Exercise directions =>
The expected result is the run of lines from the one containing "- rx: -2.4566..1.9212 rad" to the end of the listing, copied exactly.

Dataset extract =>

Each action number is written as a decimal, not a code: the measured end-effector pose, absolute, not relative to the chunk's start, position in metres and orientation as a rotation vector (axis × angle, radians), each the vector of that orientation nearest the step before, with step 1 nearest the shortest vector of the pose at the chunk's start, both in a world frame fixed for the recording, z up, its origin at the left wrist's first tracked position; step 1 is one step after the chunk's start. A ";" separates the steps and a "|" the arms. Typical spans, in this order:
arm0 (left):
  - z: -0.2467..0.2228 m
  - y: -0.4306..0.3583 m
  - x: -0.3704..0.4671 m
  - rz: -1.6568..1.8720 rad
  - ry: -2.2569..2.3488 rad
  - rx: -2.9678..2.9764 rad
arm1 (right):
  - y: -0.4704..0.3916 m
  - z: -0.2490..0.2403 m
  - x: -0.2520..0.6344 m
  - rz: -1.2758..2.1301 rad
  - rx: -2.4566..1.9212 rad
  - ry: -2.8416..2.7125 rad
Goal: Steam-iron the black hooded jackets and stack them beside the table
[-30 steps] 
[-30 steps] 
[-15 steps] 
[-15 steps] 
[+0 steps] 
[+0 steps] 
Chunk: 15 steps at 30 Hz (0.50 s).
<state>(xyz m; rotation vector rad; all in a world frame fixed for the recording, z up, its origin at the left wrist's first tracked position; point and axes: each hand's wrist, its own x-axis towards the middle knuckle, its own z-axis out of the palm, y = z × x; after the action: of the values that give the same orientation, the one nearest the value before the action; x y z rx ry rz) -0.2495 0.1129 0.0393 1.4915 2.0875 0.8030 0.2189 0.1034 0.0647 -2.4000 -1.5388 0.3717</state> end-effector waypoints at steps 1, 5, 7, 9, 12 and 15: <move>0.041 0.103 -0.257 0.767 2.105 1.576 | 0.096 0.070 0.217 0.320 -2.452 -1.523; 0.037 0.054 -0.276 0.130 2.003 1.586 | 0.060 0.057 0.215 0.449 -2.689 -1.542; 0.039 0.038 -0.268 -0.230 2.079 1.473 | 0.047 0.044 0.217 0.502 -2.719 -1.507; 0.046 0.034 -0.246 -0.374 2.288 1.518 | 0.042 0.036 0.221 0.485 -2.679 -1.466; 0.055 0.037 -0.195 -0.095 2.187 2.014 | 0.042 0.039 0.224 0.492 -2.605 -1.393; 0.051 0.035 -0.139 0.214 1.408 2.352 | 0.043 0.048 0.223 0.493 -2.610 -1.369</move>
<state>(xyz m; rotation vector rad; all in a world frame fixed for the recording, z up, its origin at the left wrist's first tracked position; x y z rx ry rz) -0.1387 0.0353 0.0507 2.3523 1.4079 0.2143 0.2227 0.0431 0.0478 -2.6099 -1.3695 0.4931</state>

The completed task =>
  - rx: -2.4566..1.9212 rad
  - ry: -2.8416..2.7125 rad
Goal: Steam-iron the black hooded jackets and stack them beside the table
[-30 steps] 
[-30 steps] 
[-15 steps] 
[-15 steps] 
[+0 steps] 
[+0 steps] 
Chunk: 15 steps at 30 Hz (0.50 s).
<state>(xyz m; rotation vector rad; all in a world frame fixed for the recording, z up, its origin at the left wrist's first tracked position; point and axes: each hand's wrist, its own x-axis towards the middle knuckle, its own z-axis out of the palm, y = z × x; after the action: of the values that give the same orientation, the one nearest the value before the action; x y z rx ry rz) -0.2495 0.1129 0.0393 1.4915 2.0875 0.8030 0.2189 0.1034 0.0647 -2.4000 -1.5388 0.3717</state> end-effector waypoints at steps 1, 5, 7, 9, 12 and 15: <move>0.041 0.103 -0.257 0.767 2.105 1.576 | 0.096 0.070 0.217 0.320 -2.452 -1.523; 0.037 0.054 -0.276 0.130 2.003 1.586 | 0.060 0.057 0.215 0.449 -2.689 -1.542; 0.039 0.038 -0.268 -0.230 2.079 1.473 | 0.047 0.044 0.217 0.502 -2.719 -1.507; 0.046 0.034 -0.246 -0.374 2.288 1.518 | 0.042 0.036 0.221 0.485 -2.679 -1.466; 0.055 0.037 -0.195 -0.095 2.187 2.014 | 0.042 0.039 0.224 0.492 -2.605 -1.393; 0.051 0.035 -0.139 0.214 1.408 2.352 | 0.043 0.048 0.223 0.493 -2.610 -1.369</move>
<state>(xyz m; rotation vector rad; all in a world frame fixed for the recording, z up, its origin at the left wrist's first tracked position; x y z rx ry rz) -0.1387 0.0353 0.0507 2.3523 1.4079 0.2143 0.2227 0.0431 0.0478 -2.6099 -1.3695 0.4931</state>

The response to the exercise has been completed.